Re: "Too many open files" exception on reduceByKey

Posted by Patrick Wendell <pw...@gmail.com>.

Hey Matt,

The best way is definitely just to increase the ulimit if possible,
this is sort of an assumption we make in Spark that clusters will be
able to move it around.

You might be able to hack around this by decreasing the number of
reducers but this could have some performance implications for your
job.

In general if a node in your cluster has C assigned cores and you run
a job with X reducers then Spark will open C*X files in parallel and
start writing. Shuffle consolidation will help decrease the total
number of files created but the number of file handles open at any
time doesn't change so it won't help the ulimit problem.

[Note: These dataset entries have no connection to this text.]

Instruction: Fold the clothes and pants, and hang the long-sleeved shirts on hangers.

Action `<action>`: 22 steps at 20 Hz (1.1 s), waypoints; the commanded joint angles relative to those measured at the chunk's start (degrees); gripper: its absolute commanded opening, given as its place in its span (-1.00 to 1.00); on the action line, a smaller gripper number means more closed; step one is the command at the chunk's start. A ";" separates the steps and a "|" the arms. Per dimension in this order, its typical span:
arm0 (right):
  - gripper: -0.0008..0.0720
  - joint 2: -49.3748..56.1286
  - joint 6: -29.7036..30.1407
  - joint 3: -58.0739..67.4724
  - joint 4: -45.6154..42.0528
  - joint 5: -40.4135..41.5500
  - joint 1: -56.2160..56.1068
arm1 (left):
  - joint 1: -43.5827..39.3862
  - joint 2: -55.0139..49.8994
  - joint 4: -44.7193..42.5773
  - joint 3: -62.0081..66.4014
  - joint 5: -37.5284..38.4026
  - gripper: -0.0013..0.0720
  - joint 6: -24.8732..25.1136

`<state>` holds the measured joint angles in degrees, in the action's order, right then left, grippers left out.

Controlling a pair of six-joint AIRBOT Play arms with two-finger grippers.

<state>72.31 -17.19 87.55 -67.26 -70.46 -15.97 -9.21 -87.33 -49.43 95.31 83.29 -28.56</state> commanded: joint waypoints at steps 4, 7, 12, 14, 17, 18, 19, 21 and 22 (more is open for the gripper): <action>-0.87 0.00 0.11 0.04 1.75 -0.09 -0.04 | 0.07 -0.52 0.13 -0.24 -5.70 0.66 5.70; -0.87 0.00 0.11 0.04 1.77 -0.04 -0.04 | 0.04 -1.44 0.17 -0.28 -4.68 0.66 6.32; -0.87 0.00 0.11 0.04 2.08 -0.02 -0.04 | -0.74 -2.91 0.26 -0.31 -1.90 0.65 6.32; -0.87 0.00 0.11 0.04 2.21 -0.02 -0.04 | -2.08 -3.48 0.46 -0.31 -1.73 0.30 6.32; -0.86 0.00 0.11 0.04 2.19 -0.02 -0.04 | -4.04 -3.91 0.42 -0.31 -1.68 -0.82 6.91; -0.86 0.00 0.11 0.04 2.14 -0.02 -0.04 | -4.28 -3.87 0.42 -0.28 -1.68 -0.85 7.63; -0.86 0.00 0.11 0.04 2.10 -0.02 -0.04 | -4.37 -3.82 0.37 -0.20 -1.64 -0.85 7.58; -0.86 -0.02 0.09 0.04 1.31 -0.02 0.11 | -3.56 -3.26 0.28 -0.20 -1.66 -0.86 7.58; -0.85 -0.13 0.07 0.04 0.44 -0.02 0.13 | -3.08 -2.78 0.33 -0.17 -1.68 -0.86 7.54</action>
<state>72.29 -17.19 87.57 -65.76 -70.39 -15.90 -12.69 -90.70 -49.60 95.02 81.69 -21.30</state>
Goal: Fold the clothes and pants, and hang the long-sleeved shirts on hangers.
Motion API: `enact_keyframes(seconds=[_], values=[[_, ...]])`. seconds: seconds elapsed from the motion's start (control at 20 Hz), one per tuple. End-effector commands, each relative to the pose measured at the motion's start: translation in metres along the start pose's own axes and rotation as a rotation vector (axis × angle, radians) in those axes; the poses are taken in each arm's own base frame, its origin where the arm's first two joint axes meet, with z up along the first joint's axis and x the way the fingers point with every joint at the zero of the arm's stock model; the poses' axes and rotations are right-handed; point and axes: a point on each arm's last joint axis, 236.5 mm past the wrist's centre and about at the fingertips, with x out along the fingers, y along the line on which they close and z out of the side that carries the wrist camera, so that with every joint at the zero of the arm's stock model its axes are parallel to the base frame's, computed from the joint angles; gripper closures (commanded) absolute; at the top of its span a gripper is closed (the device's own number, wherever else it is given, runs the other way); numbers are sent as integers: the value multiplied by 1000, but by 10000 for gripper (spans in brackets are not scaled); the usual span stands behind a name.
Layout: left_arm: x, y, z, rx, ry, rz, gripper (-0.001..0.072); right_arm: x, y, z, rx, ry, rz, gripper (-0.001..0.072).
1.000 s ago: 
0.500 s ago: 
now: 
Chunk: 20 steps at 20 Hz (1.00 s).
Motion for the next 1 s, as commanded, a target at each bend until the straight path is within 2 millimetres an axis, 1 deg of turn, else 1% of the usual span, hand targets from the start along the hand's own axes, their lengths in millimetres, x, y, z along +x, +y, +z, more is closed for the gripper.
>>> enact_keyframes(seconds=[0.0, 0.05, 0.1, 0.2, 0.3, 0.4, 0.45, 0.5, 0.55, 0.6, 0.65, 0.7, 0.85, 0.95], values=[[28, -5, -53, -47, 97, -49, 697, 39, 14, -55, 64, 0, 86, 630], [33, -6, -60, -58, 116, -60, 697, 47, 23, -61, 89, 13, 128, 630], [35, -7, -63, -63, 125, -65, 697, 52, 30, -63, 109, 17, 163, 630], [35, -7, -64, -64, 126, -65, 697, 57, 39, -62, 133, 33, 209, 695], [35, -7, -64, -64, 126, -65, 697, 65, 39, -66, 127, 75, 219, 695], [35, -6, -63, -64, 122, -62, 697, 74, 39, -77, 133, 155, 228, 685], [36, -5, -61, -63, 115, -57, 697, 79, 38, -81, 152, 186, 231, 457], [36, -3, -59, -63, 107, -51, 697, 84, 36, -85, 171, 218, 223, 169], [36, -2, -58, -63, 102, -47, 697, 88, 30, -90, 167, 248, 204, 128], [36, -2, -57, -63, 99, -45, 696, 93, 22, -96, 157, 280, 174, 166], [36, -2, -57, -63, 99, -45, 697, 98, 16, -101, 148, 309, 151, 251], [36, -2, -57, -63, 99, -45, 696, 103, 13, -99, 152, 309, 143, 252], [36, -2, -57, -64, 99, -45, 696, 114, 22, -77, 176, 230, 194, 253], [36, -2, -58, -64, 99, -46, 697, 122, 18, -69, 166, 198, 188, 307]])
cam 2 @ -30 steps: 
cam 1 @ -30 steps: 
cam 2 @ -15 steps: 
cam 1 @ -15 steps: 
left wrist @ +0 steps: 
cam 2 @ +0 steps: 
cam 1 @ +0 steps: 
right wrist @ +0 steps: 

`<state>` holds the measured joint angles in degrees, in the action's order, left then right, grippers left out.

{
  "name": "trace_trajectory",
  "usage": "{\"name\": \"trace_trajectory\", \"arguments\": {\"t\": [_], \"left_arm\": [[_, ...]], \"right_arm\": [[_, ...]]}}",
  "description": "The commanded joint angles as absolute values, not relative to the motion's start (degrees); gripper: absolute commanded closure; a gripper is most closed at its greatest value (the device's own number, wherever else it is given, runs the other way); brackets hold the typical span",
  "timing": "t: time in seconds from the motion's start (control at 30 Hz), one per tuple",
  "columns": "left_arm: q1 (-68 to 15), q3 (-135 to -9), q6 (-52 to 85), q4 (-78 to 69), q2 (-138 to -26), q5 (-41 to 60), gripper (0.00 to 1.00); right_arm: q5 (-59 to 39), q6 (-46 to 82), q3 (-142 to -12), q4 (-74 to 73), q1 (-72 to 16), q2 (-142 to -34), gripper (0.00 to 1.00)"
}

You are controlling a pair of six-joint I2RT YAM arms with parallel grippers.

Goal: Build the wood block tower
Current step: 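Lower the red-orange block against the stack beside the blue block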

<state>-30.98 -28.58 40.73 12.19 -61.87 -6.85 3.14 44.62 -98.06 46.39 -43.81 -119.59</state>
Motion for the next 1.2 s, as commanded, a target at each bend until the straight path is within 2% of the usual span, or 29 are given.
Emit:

This means you'll have to use fewer reducers (e.g. pass reduceByKey a
number of reducers) or use fewer cores on each machine.

- Patrick

On Mon, Mar 10, 2014 at 10:41 AM, Matthew Cheah
<ma...@gmail.com> wrote:
> Hi everyone,
>
> My team (cc'ed in this e-mail) and I are running a Spark reduceByKey
> operation on a cluster of 10 slaves where I don't have the privileges to set
> "ulimit -n" to a higher number. I'm running on a cluster where "ulimit -n"
> returns 1024 on each machine.
>
> When I attempt to run this job with the data originating from a text file,
> stored in an HDFS cluster running on the same nodes as the Spark cluster,
> the job crashes with the message, "Too many open files".
>
> My question is, why are so many files being created, and is there a way to
> configure the Spark context to avoid spawning that many files? I am already
> setting spark.shuffle.consolidateFiles to true.
>
> I want to repeat - I can't change the maximum number of open file
> descriptors on the machines. This cluster is not owned by me and the system
> administrator is responding quite slowly.
>
> Thanks,
>
> -Matt Cheah